King and colleagues wanted to add to those analyses by examining people's experiences of local temperature changes up to 2021 and computing those changes in a timeframe everyone can understand: their lifetime.

"It's important we understand people's experience of climate change locally to see who is most affected by the changes that humanity's greenhouse gas emissions are causing to the planet," King told ScienceAlert.

To avoid recollection bias, the researchers calculated the physical warming people have experienced in their local area, not the broader changes they might have perceived.

They also only quantified local warming, not the impacts of prolonged heatwaves, sea-level rise, storms, droughts, and wildfires – though that could be the focus of future work, King says.

"This is the first analysis that attempts to estimate the emergence of local climate change signals experienced by the population of the world, young and old, rich and poor," King and colleagues write in their paper.

Local annual temperatures have changed so much for the global population that the analysis found almost half of the world's 15–84-year-olds are now experiencing an 'unfamiliar' climate that is significantly different from when they were born.

Nearly 90 percent have experienced temperature changes that equate to an 'unusual' climate.

"We need to do more work to see if this also means they've experienced stronger changes in extremes like heatwaves and to better understand whether the worst impacts line up with the biggest climate changes," King told ScienceAlert.

As for age groups, the analysis found middle-aged people between 40 and 60 years old, particularly those living around the equator, have experienced the clearest signal of warming, accrued over their lifetime.

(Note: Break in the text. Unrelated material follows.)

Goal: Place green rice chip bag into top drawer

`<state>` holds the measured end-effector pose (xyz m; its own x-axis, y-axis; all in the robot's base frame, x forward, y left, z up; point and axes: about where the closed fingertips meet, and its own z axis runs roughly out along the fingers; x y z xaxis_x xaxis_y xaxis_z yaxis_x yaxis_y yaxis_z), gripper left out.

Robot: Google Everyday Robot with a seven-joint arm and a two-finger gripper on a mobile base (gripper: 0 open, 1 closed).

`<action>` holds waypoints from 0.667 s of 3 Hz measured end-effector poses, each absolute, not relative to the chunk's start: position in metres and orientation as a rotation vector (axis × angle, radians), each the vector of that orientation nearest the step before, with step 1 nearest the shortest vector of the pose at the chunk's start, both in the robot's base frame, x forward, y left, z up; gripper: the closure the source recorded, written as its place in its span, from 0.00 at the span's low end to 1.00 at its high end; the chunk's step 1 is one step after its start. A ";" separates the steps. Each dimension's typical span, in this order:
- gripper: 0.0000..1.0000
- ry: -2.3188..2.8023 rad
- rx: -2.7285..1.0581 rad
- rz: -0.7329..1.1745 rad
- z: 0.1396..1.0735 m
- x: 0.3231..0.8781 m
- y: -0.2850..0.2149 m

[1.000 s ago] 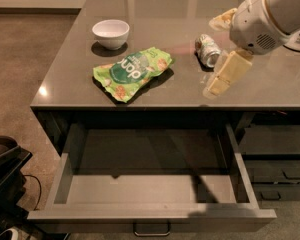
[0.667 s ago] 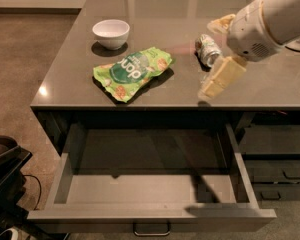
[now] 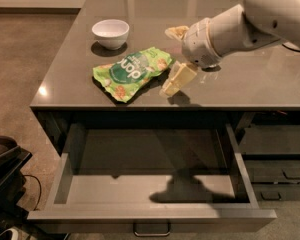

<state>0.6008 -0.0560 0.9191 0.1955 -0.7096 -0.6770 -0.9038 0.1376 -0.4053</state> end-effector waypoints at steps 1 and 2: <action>0.00 1.561 -1.621 0.297 0.912 0.603 -0.055; 0.00 1.577 -1.593 0.295 0.908 0.601 -0.057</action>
Offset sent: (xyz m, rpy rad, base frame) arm -0.0014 -0.0084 -0.0145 0.0308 0.0110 -0.0594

The signal in older age groups was diluted by their early life years of relative climate stability, while younger people's experience of warming varies greatly depending on where they live.

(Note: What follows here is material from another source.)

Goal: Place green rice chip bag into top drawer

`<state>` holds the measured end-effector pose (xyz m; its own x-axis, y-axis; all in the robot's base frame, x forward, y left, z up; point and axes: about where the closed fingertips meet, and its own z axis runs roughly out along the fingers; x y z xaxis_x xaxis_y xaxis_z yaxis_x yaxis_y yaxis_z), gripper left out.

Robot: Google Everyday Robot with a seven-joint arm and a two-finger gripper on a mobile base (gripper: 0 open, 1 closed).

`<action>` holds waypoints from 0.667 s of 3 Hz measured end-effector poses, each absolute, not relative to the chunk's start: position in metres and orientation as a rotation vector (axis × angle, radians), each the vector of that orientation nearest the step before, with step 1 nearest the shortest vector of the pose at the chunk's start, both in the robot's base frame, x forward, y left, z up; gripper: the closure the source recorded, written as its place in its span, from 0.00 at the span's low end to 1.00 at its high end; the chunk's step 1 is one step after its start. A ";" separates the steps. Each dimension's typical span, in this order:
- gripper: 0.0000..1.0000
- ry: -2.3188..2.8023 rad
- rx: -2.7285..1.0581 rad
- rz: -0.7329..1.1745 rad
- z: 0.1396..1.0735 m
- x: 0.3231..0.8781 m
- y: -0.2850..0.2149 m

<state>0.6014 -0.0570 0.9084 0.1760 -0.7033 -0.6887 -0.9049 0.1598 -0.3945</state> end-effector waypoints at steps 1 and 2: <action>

Those living in tropical areas have, worryingly, weathered about the same amount of warming in their much shorter lifetimes as older, wealthier populations.

"It was really remarkable to find that even with a much more youthful population in tropical low-income regions, the typical experience of warming is, on average, similar to the experience of wealthier regions with much older populations," King said.

While some of us have lived on this planet longer than others, the point of the study isn't to point fingers but to convey just how fast Earth's climate is now changing. But we know we can stabilize the climate if we slash emissions.

"It's imperative that substantial climate action is taken to avoid local climates becoming unrecognizable within human lifetimes," the researchers conclude.

The study has been accepted for publication in the journal Environmental Research Climate.